Last night as I sat on the glider with my pajama-clad toddler nestled in beside me waiting for her story, I paused a moment. Her anticipation was palpable, her cozy little body so cute. And yet, I spoke to my husband, resting on our bed in a brief respite before the next round of bedtime exhortations for our older three.
“You know, I don’t get anything done around the house when I’m home with her, but it’s not like I spend any quality time with her either. I have all these half-finished things I’m working on and getting frustrated about – instead of just giving up and giving her my full attention.”
He knew it was just my latest in a line of vents/complaints/realizations as I try to come to terms with my reality. It has been an ongoing conversation, one that couldn’t be solved at that moment anyway. There were stories to read, older cats to herd. There’s also a slice of something that just can’t be changed the way life is right now.
This morning, in the small window between two kids leaving and another rousing, I decided to spend a few minutes doing some spiritual reading. Time for me, time to center – before plunging headfirst into the day – or trolling Facebook, which very rarely yields spiritual dividends. I fumbled around, trying to find the page I’d left off on since the toddler, who now positioned her head directly in my line of sight, had been so kind to reposition the bookmark for me on a previous occasion.
I’m pretty sure I reread pages already hard fought on another day, but in them, the author talked about zoe and bios.
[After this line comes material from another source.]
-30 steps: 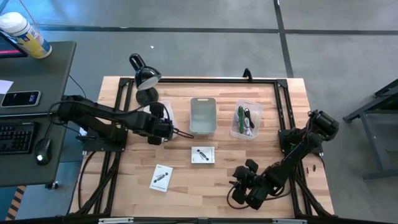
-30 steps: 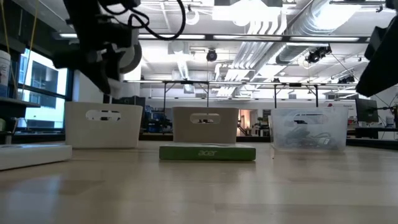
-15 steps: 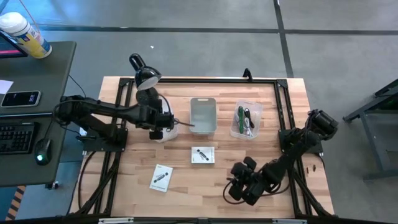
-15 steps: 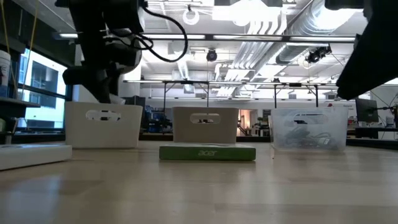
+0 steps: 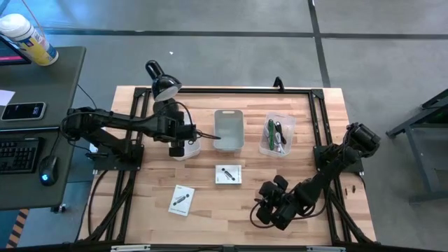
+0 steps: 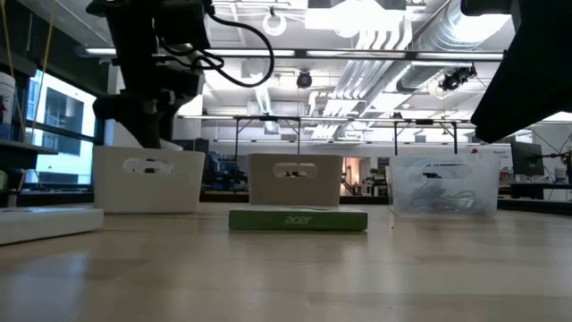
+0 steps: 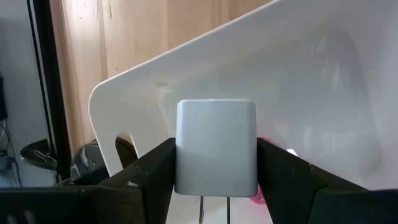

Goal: Pick and place items into bin
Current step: Put the white charger adapter into the white bin, then put the right white card reader box into the gray bin

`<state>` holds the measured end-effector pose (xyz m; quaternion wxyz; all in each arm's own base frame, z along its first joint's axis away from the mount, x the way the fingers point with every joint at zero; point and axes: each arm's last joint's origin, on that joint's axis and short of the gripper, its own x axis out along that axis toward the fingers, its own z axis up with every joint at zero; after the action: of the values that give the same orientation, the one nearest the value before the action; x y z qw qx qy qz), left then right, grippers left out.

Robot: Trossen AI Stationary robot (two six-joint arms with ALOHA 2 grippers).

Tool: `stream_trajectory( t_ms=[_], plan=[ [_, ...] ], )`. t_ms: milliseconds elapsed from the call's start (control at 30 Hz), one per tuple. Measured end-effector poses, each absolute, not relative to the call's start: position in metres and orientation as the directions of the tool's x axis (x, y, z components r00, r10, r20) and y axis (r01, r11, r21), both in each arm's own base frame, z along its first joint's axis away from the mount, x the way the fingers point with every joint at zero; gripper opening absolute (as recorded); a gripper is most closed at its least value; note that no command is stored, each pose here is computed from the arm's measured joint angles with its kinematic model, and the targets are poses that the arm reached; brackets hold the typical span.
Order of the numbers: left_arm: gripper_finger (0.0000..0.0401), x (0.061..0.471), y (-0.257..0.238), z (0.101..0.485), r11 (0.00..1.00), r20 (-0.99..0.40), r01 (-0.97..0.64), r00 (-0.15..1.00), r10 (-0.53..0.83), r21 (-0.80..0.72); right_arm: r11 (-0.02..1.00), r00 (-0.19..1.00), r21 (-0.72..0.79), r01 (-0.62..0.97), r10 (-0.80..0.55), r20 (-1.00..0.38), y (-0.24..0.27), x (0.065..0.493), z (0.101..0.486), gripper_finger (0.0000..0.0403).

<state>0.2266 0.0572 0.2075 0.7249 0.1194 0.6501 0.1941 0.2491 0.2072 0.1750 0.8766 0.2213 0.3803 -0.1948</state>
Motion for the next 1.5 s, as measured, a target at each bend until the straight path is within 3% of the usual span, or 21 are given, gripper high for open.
stream_trajectory(
  t_ms=[300,467,667,833,1033,1233,1500],
  plan=[
    [0.0264,0.227,0.057,0.207,0.903,-0.903,-0.125,0.083,0.421,0.41,0.826,0.635,0.24,0.51,-0.174,-0.753,0.207,0.249,0.175,0.0139],
    [0.0279,0.229,0.055,0.213,0.931,-0.929,-0.121,0.099,0.356,0.344,0.824,0.635,0.241,0.512,-0.174,-0.753,0.207,0.249,0.175,0.0139],
    [0.0259,0.242,0.054,0.241,0.964,-0.943,-0.126,0.211,0.258,0.236,0.828,0.639,0.23,0.511,-0.186,-0.746,0.206,0.25,0.175,0.0139],
    [0.0235,0.266,0.034,0.262,0.99,-0.884,-0.05,0.445,0.139,0.13,0.82,0.636,0.231,0.524,-0.197,-0.746,0.202,0.253,0.175,0.0139],
    [0.0212,0.291,-0.006,0.27,0.985,-0.756,0.052,0.648,0.093,0.166,0.814,0.633,0.226,0.535,-0.208,-0.746,0.197,0.257,0.175,0.0139],
    [0.0193,0.303,-0.034,0.254,0.96,-0.751,0.064,0.637,0.172,0.274,0.805,0.621,0.214,0.553,-0.227,-0.75,0.192,0.26,0.174,0.0139],
    [0.0169,0.33,-0.058,0.212,0.963,-0.764,0.035,0.617,0.19,0.268,0.721,0.574,0.242,0.649,-0.255,-0.778,0.17,0.278,0.165,0.0139]
  ],
)
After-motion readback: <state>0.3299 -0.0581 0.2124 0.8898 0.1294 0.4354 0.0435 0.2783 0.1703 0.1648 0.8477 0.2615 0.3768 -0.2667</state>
Eternal life vs earthly life. Do we strive for something bigger than ourselves? Or are we bogged down by the day-to-day so that we can’t see beyond the ends of our own noses?
My first year of teaching, I taught a short story called “Be-ers and Do-ers” by Budge Wilson to my eighth graders. They were more enthralled by the close resemblance of the first word of the title to an adult beverage than the overarching theme, but even then, I think I knew that the play between the two ends of this spectrum was important. Before life got crazy hectic and happiness was hard-won.
Am I mistaking productivity for a successful day? Week? Motherhood? Life?
Am I looking to to-do lists as structure for the free-form days of stay-at-home motherhood?
Am I allowing quantitative data to measure my worth and override the qualitative moments of life? Because it’s easier to complete measurable tasks than surrender oneself to something or someone outside of themselves?
Hours later, after I’d given up reading and hustled number three out the door, I wrestled the toddler onto the changing table. She went full-alligator until I burst into tears. “Why, God, why?” I called out, not unaware of how pitiful my approximation of Jesus’ agony on the cross was. As fiercely as she’d fought, she suddenly was peaceful.
That was why.
Bios – doing – is that much harder when I pay no mind to zoe – being. Being at peace, in God’s light, resting in the assurance that He knows more and can handle more than I can.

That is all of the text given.